_PROBLEM DESCRIPTION_
Reproduce the full listing as it stands. Images do not belong in the copy.

_MATERIAL PROVIDED_

---------------

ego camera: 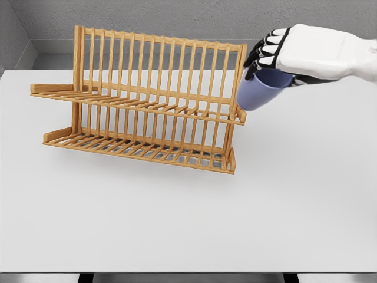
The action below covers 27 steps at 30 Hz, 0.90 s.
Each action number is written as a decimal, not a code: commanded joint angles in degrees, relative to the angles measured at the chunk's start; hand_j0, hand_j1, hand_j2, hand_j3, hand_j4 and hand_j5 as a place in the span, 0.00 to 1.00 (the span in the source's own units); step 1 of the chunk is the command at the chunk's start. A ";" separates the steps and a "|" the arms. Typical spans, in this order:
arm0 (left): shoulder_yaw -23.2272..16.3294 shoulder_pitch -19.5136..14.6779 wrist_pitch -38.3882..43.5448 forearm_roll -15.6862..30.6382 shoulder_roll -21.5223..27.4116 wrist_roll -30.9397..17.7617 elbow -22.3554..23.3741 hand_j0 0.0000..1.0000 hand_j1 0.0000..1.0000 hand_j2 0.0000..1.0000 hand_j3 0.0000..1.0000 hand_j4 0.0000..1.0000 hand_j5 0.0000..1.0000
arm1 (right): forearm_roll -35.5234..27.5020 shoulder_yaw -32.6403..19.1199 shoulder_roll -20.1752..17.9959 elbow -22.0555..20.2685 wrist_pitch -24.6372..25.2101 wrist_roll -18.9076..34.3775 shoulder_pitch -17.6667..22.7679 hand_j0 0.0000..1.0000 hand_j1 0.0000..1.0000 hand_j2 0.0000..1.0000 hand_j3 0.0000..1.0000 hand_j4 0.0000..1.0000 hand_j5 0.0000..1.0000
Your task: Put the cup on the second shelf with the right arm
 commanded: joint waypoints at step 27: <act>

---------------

_FINAL ANSWER_
ego camera: 
The action below covers 27 steps at 30 Hz, 0.90 s.
Each action number is written as a decimal, not a code: commanded joint angles in degrees, relative to the angles measured at the chunk's start; hand_j0, hand_j1, hand_j2, hand_j3, hand_j4 and hand_j5 as a place in the span, 0.00 to 1.00 (the span in the source's own units); step 1 of the chunk is the command at the chunk's start. A ";" separates the steps and a "|" the arms. Typical spans, in this order:
arm0 (left): shoulder_yaw -23.2272..16.3294 shoulder_pitch -19.5136..14.6779 wrist_pitch -38.3882..43.5448 forearm_roll -15.6862..30.6382 shoulder_roll -21.5223..27.4116 wrist_roll -30.9397..17.7617 elbow -22.3554..23.3741 hand_j0 0.0000..1.0000 hand_j1 0.0000..1.0000 hand_j2 0.0000..1.0000 hand_j3 0.0000..1.0000 hand_j4 0.0000..1.0000 hand_j5 0.0000..1.0000
arm1 (right): forearm_roll -35.5234..27.5020 shoulder_yaw -32.6403..19.1199 shoulder_roll -20.1752..17.9959 elbow -22.0555..20.2685 wrist_pitch -24.6372..25.2101 wrist_roll -18.9076..34.3775 shoulder_pitch -17.6667..22.7679 hand_j0 0.0000..1.0000 hand_j1 0.0000..1.0000 hand_j2 0.0000..1.0000 hand_j3 0.0000..1.0000 hand_j4 0.0000..1.0000 hand_j5 0.0000..1.0000
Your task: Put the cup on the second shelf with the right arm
 commanded: joint waypoints at step 27: <act>

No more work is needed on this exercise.